● TASK:
Of the lines in the listing below, count those containing "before". Provide the count and nothing else.
'''
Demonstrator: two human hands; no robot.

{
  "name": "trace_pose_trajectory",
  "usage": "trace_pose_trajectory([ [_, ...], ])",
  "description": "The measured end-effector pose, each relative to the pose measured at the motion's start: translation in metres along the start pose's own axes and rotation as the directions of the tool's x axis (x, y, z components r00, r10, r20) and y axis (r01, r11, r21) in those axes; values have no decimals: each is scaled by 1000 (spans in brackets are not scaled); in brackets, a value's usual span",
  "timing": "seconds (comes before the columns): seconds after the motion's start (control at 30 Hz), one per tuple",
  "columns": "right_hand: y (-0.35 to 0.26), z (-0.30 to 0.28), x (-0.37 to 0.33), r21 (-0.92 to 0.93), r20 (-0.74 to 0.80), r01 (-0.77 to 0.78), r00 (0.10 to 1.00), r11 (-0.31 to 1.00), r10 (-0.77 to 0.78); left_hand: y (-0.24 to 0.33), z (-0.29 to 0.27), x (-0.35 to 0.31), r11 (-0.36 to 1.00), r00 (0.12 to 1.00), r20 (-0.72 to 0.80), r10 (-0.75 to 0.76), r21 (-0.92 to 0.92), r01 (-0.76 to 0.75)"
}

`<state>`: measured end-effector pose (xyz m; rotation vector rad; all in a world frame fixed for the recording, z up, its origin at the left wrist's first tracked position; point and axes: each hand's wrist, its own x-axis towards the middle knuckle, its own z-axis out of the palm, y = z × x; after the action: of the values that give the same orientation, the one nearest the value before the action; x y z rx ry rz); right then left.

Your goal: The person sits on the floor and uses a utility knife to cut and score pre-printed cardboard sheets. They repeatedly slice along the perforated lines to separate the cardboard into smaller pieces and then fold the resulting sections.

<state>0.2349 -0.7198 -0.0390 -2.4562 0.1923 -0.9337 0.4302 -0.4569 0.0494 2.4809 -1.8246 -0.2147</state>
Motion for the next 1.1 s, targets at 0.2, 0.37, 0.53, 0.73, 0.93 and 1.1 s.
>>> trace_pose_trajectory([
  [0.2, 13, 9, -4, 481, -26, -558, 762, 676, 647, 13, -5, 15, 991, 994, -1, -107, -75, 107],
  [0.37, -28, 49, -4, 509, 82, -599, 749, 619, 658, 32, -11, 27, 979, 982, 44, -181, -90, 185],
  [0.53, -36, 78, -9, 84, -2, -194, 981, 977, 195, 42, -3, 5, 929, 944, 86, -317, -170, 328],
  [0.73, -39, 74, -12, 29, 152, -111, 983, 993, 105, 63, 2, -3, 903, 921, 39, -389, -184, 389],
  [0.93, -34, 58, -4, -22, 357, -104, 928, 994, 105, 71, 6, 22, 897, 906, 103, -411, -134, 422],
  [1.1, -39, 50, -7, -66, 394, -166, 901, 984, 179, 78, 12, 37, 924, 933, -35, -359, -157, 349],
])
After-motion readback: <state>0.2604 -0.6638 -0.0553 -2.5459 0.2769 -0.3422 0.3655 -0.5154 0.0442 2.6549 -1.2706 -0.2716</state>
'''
● WRITTEN REPLY:
2